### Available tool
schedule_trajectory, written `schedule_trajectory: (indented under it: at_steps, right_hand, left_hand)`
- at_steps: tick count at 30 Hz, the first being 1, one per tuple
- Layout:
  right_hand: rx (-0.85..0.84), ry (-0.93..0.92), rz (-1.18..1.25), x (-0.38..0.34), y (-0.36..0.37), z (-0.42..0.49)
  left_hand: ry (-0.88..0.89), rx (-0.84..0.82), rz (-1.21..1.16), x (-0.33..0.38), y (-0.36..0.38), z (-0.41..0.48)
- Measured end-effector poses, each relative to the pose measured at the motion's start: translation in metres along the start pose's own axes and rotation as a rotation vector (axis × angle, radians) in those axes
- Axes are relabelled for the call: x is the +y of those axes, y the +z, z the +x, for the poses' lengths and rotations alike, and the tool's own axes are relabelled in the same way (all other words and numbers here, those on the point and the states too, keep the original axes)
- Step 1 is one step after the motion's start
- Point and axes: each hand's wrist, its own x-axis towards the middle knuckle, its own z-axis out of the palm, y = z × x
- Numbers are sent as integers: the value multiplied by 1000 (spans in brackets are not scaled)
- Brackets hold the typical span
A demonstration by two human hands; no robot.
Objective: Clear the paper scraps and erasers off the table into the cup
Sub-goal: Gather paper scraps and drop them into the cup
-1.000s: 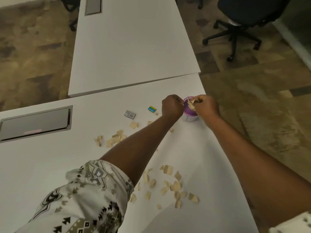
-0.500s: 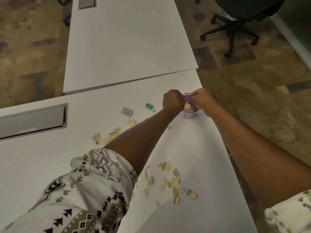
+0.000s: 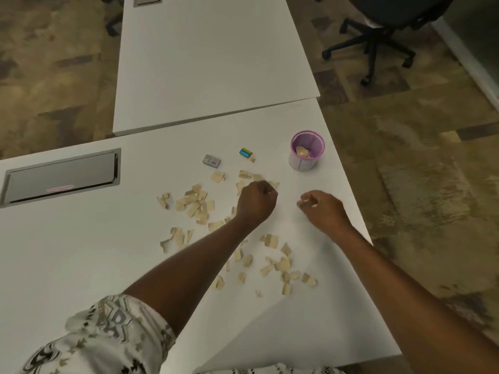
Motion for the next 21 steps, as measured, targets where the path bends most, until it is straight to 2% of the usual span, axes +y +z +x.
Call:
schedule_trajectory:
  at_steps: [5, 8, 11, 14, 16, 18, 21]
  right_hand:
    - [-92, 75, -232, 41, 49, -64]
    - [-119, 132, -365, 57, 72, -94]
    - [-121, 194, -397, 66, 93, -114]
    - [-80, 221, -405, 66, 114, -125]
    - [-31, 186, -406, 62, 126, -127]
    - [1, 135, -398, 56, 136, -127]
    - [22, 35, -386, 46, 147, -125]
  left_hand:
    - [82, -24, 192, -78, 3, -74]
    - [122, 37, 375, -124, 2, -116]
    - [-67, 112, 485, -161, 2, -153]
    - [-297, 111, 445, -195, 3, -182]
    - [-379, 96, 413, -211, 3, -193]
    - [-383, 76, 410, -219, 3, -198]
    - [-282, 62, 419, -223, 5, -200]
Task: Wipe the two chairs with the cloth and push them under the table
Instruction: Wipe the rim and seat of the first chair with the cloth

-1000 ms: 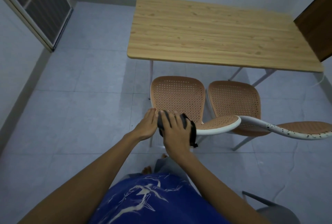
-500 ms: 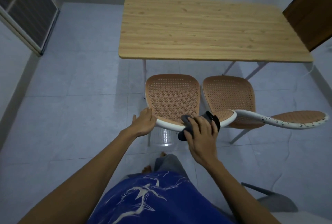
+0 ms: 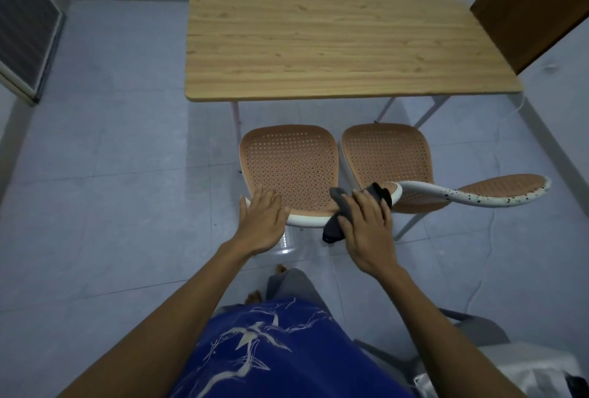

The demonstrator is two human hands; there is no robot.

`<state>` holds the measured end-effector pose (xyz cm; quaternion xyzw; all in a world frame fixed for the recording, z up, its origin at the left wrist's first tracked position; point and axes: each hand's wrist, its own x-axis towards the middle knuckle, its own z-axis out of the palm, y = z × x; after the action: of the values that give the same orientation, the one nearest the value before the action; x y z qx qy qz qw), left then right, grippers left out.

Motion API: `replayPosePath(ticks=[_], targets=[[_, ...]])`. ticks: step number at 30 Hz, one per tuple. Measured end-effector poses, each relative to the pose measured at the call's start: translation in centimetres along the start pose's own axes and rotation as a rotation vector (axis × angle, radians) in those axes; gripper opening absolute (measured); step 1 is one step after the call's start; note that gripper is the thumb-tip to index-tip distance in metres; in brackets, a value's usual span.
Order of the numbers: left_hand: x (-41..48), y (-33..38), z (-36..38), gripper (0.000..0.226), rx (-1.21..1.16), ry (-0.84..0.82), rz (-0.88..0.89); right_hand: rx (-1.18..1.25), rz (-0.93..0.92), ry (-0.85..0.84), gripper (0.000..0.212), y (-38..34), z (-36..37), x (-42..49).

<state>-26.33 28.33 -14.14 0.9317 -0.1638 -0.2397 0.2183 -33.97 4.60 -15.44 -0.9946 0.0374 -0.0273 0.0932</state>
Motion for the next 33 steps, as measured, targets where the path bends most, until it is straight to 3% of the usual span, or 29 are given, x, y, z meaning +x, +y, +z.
replayPosePath(ticks=[4, 7, 12, 16, 20, 24, 28, 33], targets=[[0.3, 1.0, 0.4, 0.060, -0.001, 0.028, -0.046, 0.110, 0.312, 0.108, 0.051, -6.2, 1.6, -0.1], [0.4, 3.2, 1.3, 0.055, -0.012, 0.051, -0.022, 0.114, 0.215, 0.067, 0.053, -9.9, 2.9, -0.9], [-0.1, 3.8, 1.7, 0.059, -0.029, 0.082, 0.036, 0.102, 0.104, 0.030, 0.052, -5.2, 1.3, -1.0], [-0.3, 3.3, 1.3, 0.061, -0.002, 0.061, 0.060, 0.169, 0.300, 0.083, 0.050, -1.4, 0.7, 0.9], [-0.3, 3.4, 1.9, 0.060, 0.056, 0.111, 0.036, 0.200, 0.503, 0.134, 0.050, -3.6, 0.8, 1.6], [0.1, 4.1, 2.5, 0.049, 0.087, 0.158, -0.024, 0.169, 0.324, 0.082, 0.057, -8.2, 1.8, -1.3], [0.0, 4.8, 3.4, 0.045, 0.122, 0.240, -0.041, 0.198, 0.221, 0.041, 0.060, -6.2, 1.4, -2.1], [-0.3, 4.2, 3.6, 0.050, 0.118, 0.282, -0.007, 0.344, 0.343, 0.073, 0.054, -0.6, 0.1, 0.9]])
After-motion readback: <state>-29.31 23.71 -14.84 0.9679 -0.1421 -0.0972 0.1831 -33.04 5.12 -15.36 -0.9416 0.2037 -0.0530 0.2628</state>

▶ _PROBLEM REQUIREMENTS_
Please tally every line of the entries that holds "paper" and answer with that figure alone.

▶ _EXERCISE OUTPUT_
2